Locust vs k6; Merino-py Performance Test Framework

  • Status: Accepted
  • Deciders: Nan Jiang, Raphael Pierzina & Katrina Anderson
  • Date: 2023-02-21

Context and Problem Statement

Performance testing for the Rust version of Merino was conducted with the Locust test framework and focused on the detection of HTTP request failures. During the migration of Merino from Rust to Python, performance testing was conducted with k6 and focused on the evaluation of request latency.
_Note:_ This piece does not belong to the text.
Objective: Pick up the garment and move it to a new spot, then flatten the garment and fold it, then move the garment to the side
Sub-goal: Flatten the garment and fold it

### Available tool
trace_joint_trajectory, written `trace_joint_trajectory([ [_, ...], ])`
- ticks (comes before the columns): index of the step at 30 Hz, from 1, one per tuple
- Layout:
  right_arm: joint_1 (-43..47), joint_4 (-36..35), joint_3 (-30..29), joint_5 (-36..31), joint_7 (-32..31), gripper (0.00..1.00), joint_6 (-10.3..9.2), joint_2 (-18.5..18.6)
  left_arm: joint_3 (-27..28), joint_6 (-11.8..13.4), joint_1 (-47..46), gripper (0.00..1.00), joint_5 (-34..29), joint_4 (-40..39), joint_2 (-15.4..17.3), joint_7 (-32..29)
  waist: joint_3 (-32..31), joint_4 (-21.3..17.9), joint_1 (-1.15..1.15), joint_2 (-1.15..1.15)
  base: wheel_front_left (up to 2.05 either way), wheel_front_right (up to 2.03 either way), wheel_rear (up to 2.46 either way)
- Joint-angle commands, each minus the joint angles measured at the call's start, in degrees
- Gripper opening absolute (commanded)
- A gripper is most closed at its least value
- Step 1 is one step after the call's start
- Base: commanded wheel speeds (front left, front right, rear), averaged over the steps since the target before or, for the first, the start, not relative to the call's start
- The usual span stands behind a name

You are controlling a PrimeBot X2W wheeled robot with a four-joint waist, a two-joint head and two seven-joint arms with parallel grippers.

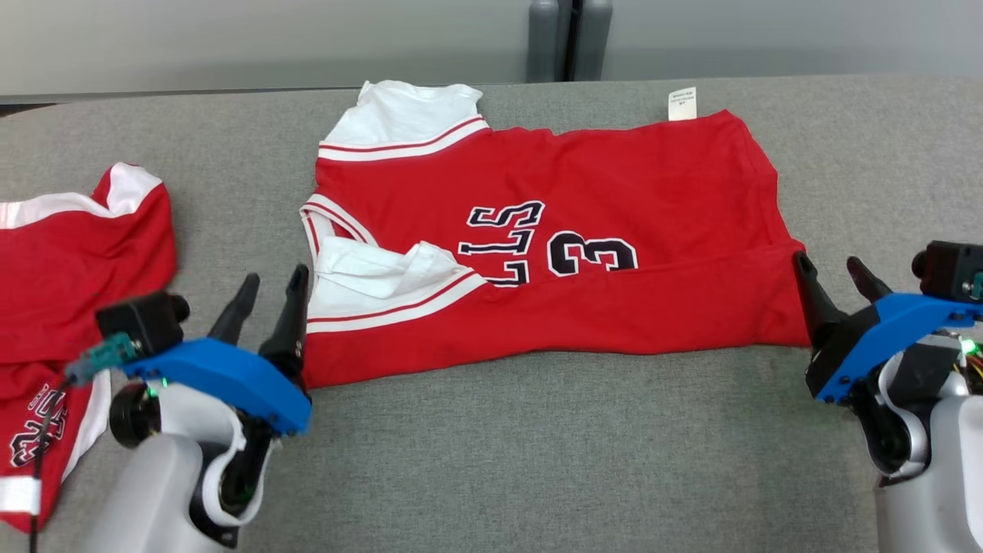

Going forward a unified performance testing solution is preferred, should the test framework be Locust or k6?

Decision Drivers

  1. The test framework supports the current load test design, a 10-minute test run with an average load of 1500RPS (see Merino Load Test Plan)
  2. The test framework measures HTTP request failure and client-side latency metrics
  3. The test framework is compatible with the Rapid Release Model for Firefox Services initiative, meaning:
    • It can execute through command line
    • It can signal failures given check or threshold criteria
    • It can be integrated into a CD pipeline
    • It can report metrics to Grafana
  4. The members of the DISCO and ETE teams are able to contribute to and maintain load tests written with the test framework

Considered Options

  • A. Locust
  • B. k6

Decision Outcome

Chosen option:

  • A. Locust

Both k6 and Locust are able to execute the current load test design, report required metrics and fulfill the Rapid Release Model for Firefox Services initiative; However, Locust's Python tech stack ultimately makes it the better fit for the Merino-py project. In-line with the team's single repository direction (see PR), using Locust will:

  • Leverage existing testing, linting and formatting infrastructure
  • Promote dependency sharing and code re-use (models & backends)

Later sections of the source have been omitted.